ASGD — PyTorch 2.0 documentation (original) (raw)
class torch.optim.ASGD(params, lr=0.01, lambd=0.0001, alpha=0.75, t0=1000000.0, weight_decay=0, foreach=None, maximize=False, differentiable=False)[source]¶
Implements Averaged Stochastic Gradient Descent.
It has been proposed in Acceleration of stochastic approximation by averaging.
Parameters:
- params (iterable) – iterable of parameters to optimize or dicts defining parameter groups
- lr (float, optional) – learning rate (default: 1e-2)
- lambd (float, optional) – decay term (default: 1e-4)
- alpha (float, optional) – power for eta update (default: 0.75)
- t0 (float, optional) – point at which to start averaging (default: 1e6)
- weight_decay (float, optional) – weight decay (L2 penalty) (default: 0)
- foreach (bool, optional) – whether foreach implementation of optimizer is used. If unspecified by the user (so foreach is None), we will try to use foreach over the for-loop implementation on CUDA, since it is usually significantly more performant. (default: None)
- maximize (bool, optional) – maximize the params based on the objective, instead of minimizing (default: False)

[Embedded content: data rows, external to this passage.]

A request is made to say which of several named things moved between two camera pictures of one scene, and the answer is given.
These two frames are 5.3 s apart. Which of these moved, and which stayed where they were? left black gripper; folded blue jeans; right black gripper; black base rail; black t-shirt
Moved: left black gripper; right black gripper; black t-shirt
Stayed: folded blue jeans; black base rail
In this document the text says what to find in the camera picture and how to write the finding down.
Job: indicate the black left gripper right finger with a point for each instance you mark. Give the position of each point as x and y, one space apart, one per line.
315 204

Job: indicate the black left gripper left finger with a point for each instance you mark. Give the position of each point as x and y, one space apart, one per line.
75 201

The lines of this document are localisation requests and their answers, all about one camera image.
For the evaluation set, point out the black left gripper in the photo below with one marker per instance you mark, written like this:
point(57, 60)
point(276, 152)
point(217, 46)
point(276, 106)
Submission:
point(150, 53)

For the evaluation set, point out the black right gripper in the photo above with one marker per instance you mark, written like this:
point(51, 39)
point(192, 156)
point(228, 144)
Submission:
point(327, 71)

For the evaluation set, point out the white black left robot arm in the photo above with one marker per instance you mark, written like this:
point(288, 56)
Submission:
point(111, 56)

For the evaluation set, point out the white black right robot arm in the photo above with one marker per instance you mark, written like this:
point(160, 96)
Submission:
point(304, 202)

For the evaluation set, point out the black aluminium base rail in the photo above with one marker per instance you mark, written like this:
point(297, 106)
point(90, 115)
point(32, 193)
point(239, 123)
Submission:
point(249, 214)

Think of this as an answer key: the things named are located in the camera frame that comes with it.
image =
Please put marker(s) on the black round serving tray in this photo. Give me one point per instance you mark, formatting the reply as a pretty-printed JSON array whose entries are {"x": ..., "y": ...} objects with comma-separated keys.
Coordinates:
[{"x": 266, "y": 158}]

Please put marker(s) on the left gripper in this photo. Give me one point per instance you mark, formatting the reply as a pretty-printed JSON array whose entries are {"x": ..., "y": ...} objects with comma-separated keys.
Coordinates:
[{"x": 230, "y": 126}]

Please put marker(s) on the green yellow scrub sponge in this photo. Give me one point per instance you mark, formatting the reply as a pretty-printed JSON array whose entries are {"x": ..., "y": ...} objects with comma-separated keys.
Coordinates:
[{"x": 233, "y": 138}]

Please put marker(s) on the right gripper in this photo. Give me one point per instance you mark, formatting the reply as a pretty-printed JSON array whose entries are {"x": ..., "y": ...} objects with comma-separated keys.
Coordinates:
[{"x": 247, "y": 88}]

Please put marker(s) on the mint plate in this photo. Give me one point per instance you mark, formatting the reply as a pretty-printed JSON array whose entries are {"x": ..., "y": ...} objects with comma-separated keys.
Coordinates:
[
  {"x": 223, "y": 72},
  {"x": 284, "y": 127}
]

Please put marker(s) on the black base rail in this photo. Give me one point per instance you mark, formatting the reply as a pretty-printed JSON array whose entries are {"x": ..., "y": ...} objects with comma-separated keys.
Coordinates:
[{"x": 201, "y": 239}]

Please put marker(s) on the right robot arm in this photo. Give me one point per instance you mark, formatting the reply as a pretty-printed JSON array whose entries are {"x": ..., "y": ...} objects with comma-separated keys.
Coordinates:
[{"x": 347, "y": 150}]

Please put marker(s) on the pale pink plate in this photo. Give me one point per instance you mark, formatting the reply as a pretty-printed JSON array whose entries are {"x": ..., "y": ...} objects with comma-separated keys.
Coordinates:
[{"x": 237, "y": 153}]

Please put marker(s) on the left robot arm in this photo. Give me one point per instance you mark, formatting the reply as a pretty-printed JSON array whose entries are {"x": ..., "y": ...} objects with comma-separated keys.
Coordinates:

- differentiable (bool, optional) – whether autograd should occur through the optimizer step in training. Otherwise, the step() function runs in a torch.no_grad() context. Setting to True can impair performance, so leave it False if you don’t intend to run autograd through this instance (default: False)
add_param_group(param_group)¶
Add a param group to the Optimizer s param_groups.
This can be useful when fine tuning a pre-trained network as frozen layers can be made trainable and added to the Optimizer as training progresses.
Parameters:
param_group (dict) – Specifies what Tensors should be optimized along with group specific optimization options.
load_state_dict(state_dict)¶
Loads the optimizer state.
Parameters:
state_dict (dict) – optimizer state. Should be an object returned from a call to state_dict().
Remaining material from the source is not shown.